The relationship between vitamin D and insulin resistance before delivery in advanced maternal age

Autor: Beibei Dong, Mengmeng Zhi, Manman Han, Hao Lin, Hong Yu, Ling Li
Jazyk: angličtina
Rok vydání: 2019
Předmět:
Zdroj: Reproductive Biology and Endocrinology, Vol 17, Iss 1, Pp 1-6 (2019)
Druh dokumentu: article
ISSN: 1477-7827
DOI: 10.1186/s12958-019-0555-y
Popis: Abstract Background With the widely implementation of universal two-child policy, the number of pregnant women in advanced maternal age (AMA) will increase gradually. We aimed to assess the association of vitamin D levels and insulin resistance (IR) during the late pregnancy in AMA. Methods A total of 80 pregnant women were consecutively enrolled in the cross-sectional study before delivery from the August 2016 to June 2017 at the department of gynecology and obstetrics in the hospital of ZhongDa, affiliated to Southeast University. At delivery, serum 25(OH) D and metabolism parameters including glucose and lipid levels were measured. IR was calculated by the method of homeostasis model assessment 2(HOMA2). Results Pregnant women in AMA with vitamin D deficiency have higher fasting insulin (14.70(8.76–34.65) and 10.89(7.15–16.12), respectively, P = 0.031) and HOMA-IR indices (1.78(1.07–4.14) and 1.30(0.83–1.89), respectively, P = 0.024) than those with vitamin D non-deficiency. Serum 25(OH) D levels were inversely associated with HOMA-IR indices (r = − 0.25, P = 0.025).

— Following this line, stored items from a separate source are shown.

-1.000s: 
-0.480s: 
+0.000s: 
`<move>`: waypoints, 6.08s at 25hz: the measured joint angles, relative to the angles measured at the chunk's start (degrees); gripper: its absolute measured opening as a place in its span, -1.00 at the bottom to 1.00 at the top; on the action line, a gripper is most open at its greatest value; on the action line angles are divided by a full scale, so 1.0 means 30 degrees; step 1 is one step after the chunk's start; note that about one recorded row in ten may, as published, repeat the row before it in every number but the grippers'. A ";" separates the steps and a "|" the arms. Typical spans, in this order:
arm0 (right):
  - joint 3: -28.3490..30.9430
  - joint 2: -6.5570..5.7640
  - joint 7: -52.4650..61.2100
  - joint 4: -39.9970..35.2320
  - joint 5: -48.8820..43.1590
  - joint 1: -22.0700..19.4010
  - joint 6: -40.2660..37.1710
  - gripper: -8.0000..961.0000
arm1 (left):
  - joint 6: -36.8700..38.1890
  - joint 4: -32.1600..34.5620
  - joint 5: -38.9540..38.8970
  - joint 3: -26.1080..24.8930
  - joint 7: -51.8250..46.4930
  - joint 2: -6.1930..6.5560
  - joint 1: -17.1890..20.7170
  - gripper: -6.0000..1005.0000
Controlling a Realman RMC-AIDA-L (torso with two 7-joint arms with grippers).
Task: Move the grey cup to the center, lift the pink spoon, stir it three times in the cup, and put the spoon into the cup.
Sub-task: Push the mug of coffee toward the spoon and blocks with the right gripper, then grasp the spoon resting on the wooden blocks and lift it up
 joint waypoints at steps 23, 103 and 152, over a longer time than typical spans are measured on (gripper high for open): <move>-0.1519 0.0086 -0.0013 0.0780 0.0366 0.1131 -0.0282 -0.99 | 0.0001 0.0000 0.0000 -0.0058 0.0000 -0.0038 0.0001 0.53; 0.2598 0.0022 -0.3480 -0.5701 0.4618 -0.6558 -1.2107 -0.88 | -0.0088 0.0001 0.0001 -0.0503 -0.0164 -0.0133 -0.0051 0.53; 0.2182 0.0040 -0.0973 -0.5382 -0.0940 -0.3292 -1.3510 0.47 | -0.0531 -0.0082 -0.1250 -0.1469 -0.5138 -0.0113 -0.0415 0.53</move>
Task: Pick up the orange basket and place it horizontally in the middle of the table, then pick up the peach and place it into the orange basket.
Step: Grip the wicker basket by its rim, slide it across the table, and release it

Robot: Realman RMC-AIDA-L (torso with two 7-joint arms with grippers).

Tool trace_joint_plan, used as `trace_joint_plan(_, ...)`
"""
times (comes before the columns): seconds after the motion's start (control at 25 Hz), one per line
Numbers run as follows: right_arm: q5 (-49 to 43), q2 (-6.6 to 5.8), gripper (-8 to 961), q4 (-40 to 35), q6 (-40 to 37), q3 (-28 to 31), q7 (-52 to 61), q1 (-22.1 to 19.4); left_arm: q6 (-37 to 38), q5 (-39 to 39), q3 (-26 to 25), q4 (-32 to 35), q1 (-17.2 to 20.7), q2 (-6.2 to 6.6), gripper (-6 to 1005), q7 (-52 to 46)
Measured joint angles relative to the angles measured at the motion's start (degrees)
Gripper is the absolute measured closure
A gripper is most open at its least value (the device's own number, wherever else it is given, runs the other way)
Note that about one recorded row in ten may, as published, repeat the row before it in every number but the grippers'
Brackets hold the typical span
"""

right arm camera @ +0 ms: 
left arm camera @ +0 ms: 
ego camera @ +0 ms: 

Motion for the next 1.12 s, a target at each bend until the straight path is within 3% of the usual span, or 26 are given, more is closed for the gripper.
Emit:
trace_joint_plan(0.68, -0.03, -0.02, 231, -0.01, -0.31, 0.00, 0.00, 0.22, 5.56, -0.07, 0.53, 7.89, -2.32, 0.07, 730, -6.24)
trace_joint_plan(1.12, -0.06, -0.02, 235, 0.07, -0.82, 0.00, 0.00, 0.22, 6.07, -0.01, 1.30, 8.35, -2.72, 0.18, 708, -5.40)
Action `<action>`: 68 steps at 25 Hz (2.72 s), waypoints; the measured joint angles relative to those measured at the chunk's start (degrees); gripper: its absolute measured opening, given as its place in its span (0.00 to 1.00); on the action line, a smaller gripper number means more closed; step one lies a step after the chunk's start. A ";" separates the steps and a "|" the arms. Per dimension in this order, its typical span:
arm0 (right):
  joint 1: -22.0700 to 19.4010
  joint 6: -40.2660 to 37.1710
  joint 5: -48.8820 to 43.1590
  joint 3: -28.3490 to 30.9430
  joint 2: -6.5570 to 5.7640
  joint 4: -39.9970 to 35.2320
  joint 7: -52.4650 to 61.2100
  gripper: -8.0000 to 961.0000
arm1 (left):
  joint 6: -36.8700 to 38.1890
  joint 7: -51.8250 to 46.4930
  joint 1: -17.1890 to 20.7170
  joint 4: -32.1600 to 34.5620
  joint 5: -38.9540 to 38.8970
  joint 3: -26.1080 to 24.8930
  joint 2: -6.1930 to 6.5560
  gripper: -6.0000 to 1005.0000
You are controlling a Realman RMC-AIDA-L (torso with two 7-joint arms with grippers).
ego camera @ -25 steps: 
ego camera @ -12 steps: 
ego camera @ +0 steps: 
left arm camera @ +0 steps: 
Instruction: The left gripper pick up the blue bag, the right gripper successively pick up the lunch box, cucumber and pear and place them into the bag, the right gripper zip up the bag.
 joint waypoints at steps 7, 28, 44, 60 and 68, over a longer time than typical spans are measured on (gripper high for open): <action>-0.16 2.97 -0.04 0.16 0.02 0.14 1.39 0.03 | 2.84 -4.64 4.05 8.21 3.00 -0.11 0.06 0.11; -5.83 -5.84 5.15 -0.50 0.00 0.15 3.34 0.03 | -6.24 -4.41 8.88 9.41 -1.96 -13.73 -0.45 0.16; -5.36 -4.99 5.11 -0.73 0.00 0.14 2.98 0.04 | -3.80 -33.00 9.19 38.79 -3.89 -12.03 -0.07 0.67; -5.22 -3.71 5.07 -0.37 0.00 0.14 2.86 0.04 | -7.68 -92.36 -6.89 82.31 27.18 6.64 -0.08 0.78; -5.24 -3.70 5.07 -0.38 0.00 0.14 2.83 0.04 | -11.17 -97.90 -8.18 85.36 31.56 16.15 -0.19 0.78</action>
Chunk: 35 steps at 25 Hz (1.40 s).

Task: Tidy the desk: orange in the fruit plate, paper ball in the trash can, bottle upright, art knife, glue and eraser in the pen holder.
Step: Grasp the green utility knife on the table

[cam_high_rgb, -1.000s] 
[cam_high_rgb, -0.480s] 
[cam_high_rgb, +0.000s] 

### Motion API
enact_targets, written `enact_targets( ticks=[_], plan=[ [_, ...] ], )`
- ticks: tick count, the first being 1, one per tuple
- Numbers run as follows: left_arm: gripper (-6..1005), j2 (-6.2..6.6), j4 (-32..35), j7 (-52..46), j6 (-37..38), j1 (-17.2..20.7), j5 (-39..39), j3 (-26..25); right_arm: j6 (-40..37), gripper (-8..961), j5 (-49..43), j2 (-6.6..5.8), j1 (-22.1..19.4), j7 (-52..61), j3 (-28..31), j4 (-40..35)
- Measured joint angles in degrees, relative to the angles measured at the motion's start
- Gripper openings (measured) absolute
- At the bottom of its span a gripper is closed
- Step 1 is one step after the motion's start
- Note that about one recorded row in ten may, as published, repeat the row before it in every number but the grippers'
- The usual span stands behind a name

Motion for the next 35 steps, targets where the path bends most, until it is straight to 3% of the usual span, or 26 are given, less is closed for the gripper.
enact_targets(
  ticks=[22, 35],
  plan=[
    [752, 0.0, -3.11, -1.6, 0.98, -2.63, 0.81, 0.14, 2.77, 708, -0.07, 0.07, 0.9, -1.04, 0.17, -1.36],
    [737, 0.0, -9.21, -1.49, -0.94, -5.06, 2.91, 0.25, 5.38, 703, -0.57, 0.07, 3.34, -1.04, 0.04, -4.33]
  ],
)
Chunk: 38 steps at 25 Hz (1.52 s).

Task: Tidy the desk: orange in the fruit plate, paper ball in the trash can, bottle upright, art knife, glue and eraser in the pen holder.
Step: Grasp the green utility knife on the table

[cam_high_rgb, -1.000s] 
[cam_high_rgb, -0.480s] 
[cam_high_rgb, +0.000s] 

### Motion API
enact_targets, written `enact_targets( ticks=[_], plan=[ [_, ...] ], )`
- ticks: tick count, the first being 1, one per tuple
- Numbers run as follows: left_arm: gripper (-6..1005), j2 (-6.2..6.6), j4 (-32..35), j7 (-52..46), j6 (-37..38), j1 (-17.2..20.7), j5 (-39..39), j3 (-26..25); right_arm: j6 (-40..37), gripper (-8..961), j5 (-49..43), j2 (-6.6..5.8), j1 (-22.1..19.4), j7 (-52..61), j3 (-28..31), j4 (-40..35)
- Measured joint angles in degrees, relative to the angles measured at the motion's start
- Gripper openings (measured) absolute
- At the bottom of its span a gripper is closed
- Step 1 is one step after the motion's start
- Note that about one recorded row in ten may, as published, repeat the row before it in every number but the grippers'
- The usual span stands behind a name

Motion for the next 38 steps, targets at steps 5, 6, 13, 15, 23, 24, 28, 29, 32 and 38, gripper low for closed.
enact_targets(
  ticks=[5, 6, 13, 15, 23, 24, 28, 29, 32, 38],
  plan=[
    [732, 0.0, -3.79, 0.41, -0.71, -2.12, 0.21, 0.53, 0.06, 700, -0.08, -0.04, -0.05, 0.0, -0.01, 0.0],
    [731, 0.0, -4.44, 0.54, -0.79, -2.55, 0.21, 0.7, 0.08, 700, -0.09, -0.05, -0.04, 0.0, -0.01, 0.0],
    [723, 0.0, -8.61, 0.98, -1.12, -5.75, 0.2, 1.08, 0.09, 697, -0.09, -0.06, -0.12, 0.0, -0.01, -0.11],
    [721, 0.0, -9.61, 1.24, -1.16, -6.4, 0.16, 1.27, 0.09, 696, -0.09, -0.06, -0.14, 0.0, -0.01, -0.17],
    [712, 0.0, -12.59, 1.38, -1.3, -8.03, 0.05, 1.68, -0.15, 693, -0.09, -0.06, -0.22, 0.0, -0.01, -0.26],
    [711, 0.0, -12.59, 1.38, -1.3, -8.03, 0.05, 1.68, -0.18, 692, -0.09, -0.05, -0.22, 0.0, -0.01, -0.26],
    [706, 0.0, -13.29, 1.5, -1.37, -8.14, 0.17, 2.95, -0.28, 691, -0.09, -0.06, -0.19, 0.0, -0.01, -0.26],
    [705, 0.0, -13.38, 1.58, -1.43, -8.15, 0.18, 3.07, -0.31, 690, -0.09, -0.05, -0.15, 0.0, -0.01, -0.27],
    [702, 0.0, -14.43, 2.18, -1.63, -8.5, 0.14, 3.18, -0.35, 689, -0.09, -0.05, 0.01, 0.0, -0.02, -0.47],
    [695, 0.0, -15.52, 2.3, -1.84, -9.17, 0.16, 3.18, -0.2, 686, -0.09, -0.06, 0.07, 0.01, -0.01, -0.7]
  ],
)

In multivariable analysis for adjusting confounder factors, vitamin D non-deficiency was also negatively correlated with HOMA-IR compared to vitamin D deficiency (β = − 1.289, P = 0.026). Conclusions Taken together, our findings suggest that serum 25(OH) D levels were inversely associated with HOMA-IR in AMA. Furthermore, pregnant women in AMA with vitamin D deficiency might have higher HOMA-IR levels than those with vitamin D non-deficiency. Trial registration Chinese Clinical Trial Registry (No. ChiCTR-RRC-16008714). retrospectively registered.